Clause 5 describes the requirements when an accumulation subsystem (see Figure 2)
undergoes unplanned modifications.

NOTE ”POC” means “point of connection”.
Figure 2 – Example of BESS architecture
The unplanned modifications of the accumulation subsystem described in Clause 5 are:
• changes in energy storage capacity;
• changes of chemistry and design of an accumulation subsystem.
5.2 Changes in energy storage capacity
5.2.1 General
Subclause 5.2 specifies the safety requirements, considerations and processes for situations
where the energy storage capacity of the electrochemical accumulation subsystem is changed.
The energy storage capacity of the BESS can be modified when batteries are removed due to
their failures or added to meet a higher energy demand or a modified operating mode.
NOTE “Energy storage capacity of the BESS” means the total energy capacity of electrochemical accumulation
subsystems.
Such changes modify the voltage versus time profile during discharge and charge and possibly
bring the batteries to voltage, temperature and SOC values that were not originally planned.
This can mean that the existing safety measures become inadequate and the safety of the
BESS can be impaired.
The possible negative consequences of capacity changes are:
a) dielectric breakdowns and loss of the electrical insulation levels resulting in dangerous
voltages on operator-accessible surfaces;
b) electric shock risks arising from changes causing malfunction of protective measures and
devices;
c) increases of the fire load level necessitating adjustment of firefighting measures and their
capabilities;
– 12 – IEC 62933-5-3:2023 © IEC 2023
d) increases in the amount of thermal energy released by the accumulation subsystem to be
handled by the heat, ventilation and air conditioning (HVAC);
e) increases of the quantity of chemicals to be handled in an emergency;
f) voltage and capacity imbalances between aged and new batteries causing accelerated
ageing;
g) management/control subsystem errors when the batteries that are added to increase
capacity have different operating conditions and are installed in the same
management/control section as existing batteries;
h) increases in the occurrence of operator and maintenance personnel mistakes;
i) decreases in available space for operator and maintenance engineer to do work properly.

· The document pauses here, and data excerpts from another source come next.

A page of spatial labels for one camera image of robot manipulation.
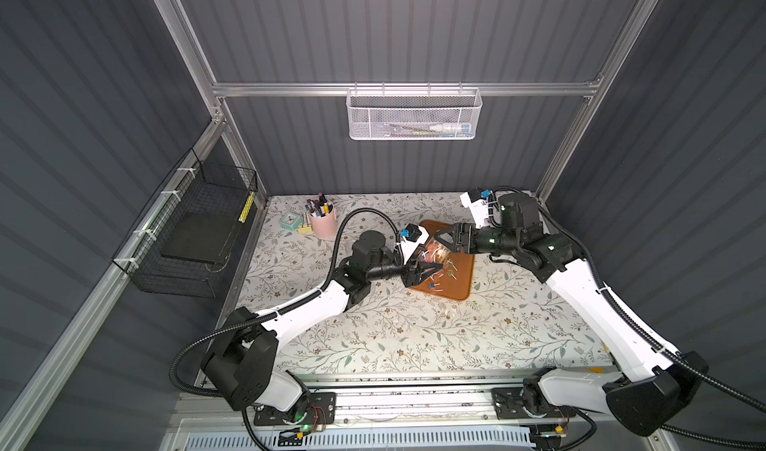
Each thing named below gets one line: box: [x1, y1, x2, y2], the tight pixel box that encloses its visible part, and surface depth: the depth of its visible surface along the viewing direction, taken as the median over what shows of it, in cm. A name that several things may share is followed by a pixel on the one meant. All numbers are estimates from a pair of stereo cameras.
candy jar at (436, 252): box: [421, 240, 452, 264], surface depth 73 cm
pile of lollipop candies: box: [427, 258, 458, 293], surface depth 98 cm
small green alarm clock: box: [279, 211, 302, 232], surface depth 114 cm
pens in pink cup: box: [305, 192, 334, 218], surface depth 103 cm
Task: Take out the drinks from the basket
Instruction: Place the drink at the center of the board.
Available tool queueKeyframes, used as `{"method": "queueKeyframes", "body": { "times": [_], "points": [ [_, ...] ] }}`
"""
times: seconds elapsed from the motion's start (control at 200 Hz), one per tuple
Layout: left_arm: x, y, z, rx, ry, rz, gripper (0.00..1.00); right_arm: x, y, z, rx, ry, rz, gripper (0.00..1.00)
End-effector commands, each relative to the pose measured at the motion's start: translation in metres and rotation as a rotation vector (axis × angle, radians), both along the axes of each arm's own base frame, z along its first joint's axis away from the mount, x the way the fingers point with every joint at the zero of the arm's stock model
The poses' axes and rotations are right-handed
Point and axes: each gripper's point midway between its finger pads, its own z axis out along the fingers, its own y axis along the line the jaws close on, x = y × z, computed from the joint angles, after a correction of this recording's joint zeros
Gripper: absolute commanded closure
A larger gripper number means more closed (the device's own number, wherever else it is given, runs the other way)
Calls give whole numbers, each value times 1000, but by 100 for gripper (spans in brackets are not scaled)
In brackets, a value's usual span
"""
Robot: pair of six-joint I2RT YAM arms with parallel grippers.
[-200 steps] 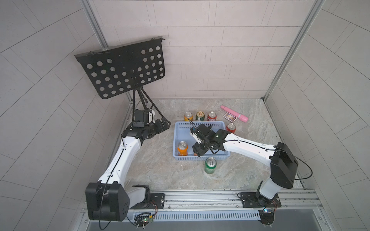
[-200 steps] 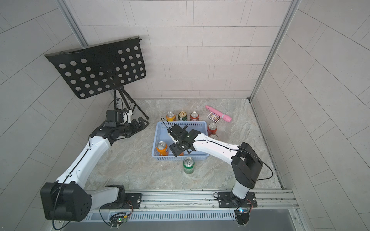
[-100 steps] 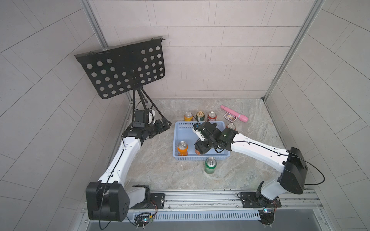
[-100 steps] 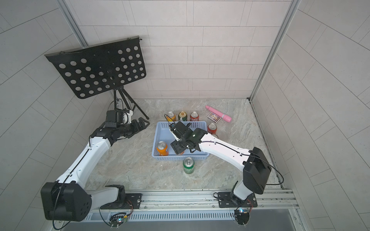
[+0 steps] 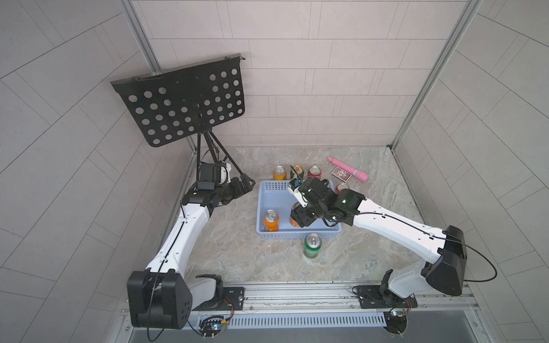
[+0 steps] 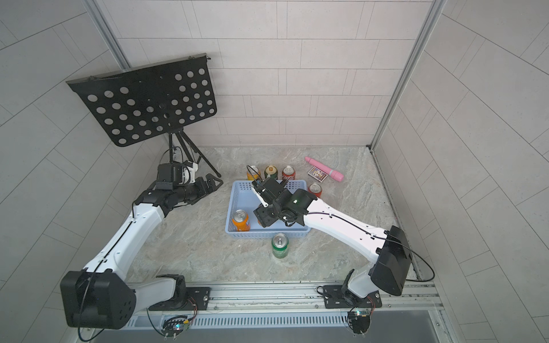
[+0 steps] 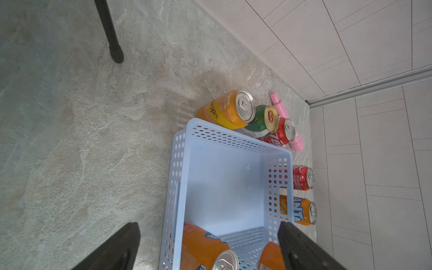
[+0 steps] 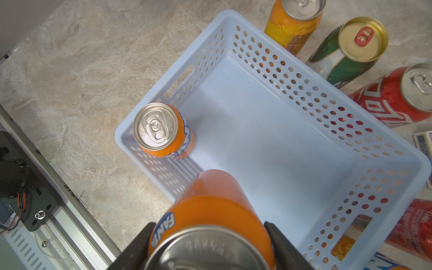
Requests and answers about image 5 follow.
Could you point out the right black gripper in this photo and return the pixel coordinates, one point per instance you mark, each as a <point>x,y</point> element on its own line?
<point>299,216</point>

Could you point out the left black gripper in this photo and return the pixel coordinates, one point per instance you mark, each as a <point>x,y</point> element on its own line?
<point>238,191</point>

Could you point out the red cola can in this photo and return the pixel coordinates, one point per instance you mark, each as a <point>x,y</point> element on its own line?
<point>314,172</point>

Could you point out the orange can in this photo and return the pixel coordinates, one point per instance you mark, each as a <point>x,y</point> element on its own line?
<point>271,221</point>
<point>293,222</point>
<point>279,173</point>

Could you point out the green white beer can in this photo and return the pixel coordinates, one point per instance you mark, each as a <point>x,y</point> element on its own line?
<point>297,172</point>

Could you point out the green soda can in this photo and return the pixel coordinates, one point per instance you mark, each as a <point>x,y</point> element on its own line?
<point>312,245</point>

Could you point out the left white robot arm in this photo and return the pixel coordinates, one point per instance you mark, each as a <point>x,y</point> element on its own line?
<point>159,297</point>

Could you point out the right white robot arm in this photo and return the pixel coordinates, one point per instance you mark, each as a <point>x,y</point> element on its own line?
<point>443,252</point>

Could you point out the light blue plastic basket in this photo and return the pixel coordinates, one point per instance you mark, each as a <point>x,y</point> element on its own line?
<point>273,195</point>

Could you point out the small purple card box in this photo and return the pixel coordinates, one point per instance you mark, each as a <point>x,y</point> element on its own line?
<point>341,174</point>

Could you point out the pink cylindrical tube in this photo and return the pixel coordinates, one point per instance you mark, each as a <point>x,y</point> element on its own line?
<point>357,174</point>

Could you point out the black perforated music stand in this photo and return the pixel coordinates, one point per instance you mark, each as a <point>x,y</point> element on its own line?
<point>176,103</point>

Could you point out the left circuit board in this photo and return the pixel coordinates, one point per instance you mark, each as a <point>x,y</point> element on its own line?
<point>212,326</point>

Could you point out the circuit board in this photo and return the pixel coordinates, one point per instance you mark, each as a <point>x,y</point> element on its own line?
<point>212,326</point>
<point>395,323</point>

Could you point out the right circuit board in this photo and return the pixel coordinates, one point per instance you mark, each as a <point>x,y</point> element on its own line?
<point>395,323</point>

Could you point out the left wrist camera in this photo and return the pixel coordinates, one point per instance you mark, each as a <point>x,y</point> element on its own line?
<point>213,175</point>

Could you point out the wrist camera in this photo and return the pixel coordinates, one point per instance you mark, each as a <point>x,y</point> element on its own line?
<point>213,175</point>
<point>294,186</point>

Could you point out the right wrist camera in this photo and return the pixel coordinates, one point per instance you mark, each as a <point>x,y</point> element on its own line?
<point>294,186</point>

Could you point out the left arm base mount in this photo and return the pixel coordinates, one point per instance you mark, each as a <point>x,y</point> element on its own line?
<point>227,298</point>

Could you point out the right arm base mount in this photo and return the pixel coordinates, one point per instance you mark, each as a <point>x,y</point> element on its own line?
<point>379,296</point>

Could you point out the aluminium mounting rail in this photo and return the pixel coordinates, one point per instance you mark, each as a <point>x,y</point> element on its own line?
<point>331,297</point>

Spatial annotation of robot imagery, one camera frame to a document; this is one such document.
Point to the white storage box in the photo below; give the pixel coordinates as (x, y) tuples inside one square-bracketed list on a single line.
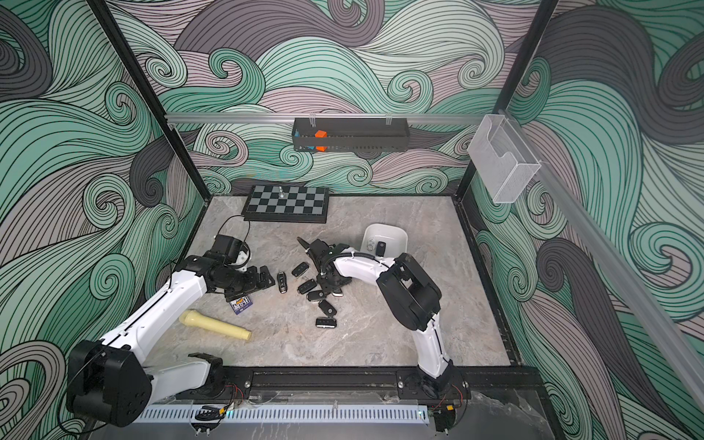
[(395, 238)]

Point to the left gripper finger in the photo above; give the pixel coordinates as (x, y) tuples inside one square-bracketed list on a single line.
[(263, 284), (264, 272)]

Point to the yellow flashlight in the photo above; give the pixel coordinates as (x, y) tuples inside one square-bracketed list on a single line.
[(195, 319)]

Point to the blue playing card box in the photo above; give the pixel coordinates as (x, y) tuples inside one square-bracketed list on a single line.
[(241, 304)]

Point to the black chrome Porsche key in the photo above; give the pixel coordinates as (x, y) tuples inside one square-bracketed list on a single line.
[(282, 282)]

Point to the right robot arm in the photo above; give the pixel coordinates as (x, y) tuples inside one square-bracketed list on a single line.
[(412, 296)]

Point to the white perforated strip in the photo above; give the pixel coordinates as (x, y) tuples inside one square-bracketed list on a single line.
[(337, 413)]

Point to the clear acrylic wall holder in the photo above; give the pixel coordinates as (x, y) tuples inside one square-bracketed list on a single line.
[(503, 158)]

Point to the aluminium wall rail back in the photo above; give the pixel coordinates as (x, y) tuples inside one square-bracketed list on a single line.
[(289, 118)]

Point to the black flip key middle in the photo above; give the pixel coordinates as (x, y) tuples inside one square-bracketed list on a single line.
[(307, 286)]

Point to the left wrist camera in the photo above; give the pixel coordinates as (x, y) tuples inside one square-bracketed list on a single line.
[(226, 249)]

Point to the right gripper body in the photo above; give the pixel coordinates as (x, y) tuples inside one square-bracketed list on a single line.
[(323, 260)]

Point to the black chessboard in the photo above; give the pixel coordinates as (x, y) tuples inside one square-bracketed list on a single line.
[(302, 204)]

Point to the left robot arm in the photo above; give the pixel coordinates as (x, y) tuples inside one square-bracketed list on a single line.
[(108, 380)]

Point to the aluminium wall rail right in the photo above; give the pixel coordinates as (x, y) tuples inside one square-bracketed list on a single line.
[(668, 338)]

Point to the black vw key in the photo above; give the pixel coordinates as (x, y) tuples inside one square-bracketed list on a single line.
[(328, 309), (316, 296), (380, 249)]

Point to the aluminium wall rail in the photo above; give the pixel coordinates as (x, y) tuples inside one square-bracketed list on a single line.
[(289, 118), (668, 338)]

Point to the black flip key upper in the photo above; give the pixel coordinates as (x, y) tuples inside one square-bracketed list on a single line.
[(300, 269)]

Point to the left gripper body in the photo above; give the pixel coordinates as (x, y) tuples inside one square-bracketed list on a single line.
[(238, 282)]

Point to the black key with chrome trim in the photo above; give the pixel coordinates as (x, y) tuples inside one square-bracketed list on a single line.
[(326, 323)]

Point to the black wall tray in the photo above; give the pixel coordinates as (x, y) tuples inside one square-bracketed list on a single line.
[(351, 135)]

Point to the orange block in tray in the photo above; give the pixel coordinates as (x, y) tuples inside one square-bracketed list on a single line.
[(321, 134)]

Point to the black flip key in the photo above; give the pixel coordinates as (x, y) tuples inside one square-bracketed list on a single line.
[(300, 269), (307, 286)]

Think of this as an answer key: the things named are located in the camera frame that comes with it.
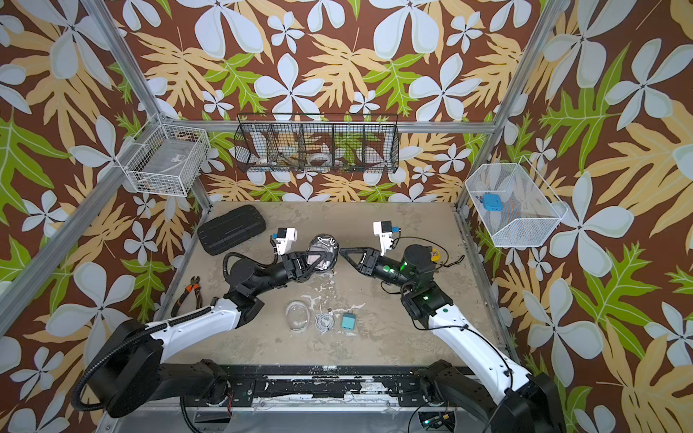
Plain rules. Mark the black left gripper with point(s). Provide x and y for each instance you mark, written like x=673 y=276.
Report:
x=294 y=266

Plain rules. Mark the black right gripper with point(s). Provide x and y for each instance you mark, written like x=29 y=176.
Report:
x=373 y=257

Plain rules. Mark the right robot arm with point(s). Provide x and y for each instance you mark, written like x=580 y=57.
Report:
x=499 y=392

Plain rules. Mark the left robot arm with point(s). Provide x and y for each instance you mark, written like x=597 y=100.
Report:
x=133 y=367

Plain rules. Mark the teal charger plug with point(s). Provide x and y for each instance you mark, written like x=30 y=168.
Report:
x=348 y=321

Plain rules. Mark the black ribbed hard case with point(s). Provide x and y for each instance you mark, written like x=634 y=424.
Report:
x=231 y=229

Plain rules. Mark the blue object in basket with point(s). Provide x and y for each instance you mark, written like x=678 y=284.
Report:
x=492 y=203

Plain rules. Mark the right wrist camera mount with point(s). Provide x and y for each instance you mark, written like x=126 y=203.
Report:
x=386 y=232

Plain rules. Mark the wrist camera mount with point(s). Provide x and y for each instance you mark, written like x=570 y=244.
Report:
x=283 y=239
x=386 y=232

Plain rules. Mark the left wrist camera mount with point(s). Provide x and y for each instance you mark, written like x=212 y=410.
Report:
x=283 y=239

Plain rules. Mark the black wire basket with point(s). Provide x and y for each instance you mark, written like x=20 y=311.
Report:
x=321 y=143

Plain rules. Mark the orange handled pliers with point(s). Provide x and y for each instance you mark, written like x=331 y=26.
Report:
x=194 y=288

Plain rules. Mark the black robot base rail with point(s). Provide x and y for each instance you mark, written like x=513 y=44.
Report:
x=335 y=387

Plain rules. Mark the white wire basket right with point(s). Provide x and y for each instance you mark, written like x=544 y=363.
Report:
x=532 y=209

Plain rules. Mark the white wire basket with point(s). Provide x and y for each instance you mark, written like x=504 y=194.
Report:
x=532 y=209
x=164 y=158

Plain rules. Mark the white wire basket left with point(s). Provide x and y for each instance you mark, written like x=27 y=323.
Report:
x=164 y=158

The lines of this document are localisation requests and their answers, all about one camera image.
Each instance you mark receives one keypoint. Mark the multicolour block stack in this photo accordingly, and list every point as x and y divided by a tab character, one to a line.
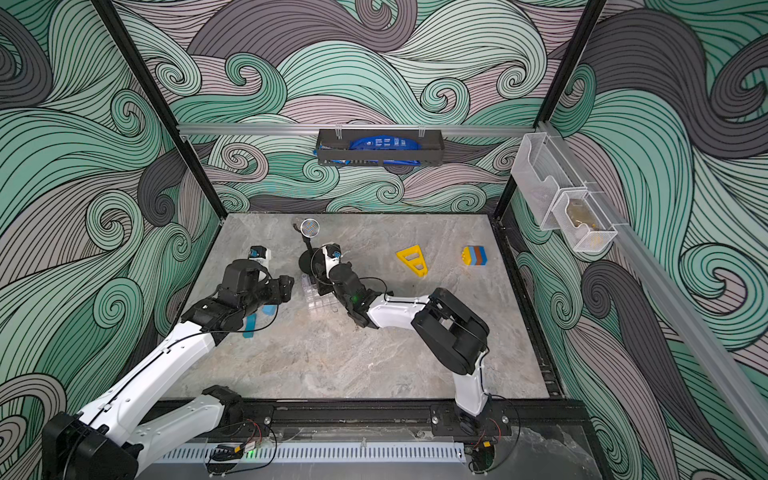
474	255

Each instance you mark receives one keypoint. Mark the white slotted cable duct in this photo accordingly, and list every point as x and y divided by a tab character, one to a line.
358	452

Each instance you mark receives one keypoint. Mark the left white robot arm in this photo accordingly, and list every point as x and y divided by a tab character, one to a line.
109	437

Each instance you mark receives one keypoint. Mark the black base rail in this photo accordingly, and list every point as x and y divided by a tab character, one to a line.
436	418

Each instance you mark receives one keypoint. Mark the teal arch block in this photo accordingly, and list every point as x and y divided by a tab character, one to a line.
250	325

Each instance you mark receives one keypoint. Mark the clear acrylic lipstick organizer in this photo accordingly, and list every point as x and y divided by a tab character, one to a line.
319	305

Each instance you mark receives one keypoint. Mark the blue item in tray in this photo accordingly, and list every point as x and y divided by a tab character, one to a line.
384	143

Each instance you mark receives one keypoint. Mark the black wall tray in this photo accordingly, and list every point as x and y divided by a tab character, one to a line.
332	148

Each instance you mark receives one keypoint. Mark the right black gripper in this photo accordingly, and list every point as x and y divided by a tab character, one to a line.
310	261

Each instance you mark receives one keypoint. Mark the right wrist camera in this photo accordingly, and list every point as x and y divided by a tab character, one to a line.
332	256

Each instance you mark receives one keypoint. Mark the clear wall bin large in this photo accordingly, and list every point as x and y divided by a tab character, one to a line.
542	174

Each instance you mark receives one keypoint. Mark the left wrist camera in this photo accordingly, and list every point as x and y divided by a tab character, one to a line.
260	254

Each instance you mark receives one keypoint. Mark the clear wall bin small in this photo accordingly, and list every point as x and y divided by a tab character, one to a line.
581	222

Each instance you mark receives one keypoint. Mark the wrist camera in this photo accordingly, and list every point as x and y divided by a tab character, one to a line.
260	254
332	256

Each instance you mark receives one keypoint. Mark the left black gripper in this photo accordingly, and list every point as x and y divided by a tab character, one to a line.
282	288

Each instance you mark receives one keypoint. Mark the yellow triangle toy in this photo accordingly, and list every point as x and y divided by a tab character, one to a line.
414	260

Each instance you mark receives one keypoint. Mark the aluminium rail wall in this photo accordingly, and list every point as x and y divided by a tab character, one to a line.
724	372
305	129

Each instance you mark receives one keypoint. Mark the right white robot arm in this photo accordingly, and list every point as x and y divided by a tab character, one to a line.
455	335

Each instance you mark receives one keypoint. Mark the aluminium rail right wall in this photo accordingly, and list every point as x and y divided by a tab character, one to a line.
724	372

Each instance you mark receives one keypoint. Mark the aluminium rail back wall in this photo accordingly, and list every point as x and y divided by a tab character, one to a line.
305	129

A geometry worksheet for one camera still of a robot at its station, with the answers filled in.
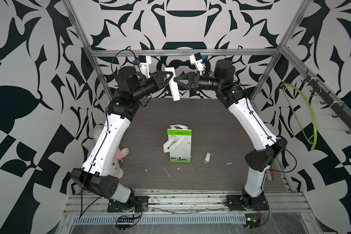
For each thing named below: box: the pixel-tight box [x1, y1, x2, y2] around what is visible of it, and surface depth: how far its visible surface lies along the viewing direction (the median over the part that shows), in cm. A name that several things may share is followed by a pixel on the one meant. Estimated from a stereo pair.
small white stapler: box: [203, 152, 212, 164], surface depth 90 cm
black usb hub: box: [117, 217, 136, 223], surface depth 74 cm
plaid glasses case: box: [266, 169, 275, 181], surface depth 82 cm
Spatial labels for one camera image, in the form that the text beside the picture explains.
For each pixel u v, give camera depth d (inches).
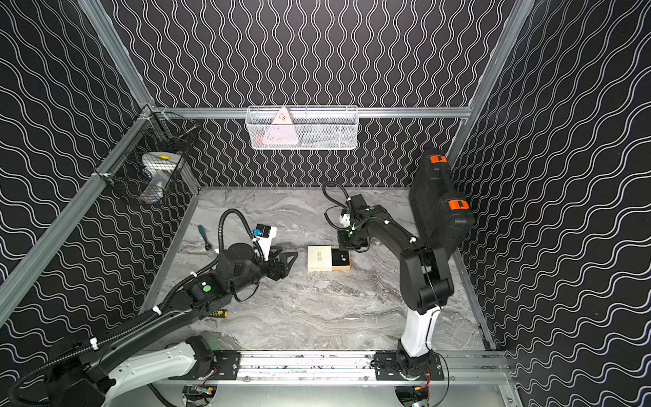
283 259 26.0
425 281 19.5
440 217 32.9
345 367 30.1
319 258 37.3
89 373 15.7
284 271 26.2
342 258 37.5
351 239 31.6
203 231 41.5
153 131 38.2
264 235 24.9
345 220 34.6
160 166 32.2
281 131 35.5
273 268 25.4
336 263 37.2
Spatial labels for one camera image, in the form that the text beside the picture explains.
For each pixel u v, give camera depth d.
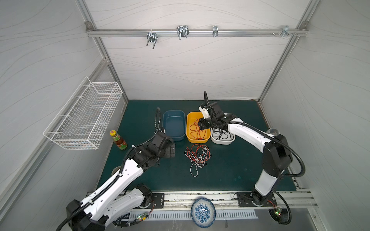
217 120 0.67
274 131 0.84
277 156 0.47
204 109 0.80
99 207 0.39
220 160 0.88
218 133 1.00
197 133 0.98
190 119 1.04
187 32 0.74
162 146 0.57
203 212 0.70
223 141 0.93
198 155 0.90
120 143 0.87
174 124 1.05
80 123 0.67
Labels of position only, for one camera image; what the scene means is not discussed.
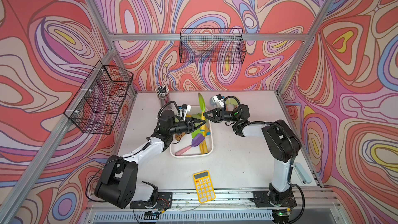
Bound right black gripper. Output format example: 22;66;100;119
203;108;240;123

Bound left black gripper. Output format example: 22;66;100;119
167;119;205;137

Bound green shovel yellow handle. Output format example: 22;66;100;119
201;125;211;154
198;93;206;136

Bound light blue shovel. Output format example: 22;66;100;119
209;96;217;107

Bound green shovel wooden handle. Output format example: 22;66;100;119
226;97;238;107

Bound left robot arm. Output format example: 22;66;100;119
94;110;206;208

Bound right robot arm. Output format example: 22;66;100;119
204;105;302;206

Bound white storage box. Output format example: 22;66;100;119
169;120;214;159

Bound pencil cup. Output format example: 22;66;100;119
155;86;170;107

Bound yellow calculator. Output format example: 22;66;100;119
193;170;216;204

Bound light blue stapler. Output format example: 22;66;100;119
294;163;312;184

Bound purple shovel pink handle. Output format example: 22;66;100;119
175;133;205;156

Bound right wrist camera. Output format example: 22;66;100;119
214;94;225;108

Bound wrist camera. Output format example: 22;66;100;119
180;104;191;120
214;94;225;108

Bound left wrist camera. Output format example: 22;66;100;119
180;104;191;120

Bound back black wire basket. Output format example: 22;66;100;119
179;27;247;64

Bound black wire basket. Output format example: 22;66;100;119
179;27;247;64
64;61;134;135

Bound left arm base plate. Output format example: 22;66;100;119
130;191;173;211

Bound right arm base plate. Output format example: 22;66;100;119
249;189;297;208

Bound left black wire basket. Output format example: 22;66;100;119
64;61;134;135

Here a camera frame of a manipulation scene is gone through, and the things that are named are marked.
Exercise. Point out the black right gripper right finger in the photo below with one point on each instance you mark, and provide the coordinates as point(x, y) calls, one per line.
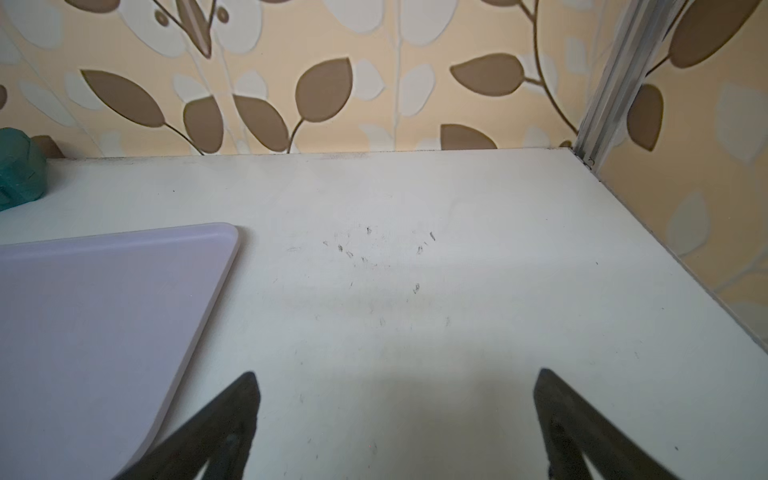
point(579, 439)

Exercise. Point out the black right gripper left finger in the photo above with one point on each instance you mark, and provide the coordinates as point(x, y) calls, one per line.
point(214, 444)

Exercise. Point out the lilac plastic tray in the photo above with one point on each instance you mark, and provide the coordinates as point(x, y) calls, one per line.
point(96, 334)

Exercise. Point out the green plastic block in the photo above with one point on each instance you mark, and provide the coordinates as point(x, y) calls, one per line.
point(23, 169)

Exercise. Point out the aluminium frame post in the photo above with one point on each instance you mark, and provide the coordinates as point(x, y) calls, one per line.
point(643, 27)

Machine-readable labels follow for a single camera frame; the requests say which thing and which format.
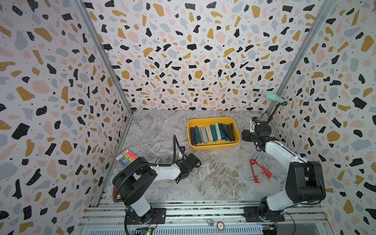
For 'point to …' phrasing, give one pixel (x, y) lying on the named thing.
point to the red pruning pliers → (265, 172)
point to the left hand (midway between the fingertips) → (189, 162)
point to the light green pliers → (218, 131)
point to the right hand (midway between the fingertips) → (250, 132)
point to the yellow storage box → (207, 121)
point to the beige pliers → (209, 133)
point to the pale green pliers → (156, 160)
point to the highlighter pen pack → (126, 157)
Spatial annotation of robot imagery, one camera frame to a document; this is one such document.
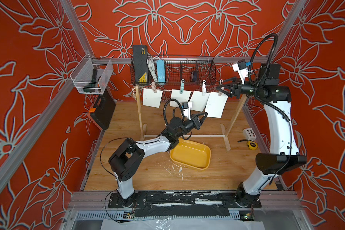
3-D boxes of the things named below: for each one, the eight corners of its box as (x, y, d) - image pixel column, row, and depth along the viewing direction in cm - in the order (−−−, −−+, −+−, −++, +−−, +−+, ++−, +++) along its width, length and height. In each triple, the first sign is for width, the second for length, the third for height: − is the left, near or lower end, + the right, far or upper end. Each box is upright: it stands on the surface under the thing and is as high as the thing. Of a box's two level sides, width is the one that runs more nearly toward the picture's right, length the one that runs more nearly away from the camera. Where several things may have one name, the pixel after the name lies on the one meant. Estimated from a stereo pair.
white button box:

The risk assessment shall be done in accordance with IEC 62933-5-2 in the first stage of
planning and before any other work, and the necessary corrective measures concerning
hardware and software shall be undertaken in accordance with the assessment results.
5.2.2 Safety requirements in the redesign phase
In order to maintain the safety level of the BESS, the following actions are required in the
redesign phase:
• The safety level of the capacity-modified BESS shall not be less than that present prior to
the modification.
• If the change of capacity results in a change of the BESS category as defined in
IEC 62933-5-2:2020, Table 1, then the appropriate safety measures shall be implemented
in the modified BESS.
• The suppliers of the existing BESS shall approve in writing the capacity modification.
• The general safety protection systems (e.g., deflagration protection, ventilation subsystem)
of the BESS shall be updated to reflect the capacity modification.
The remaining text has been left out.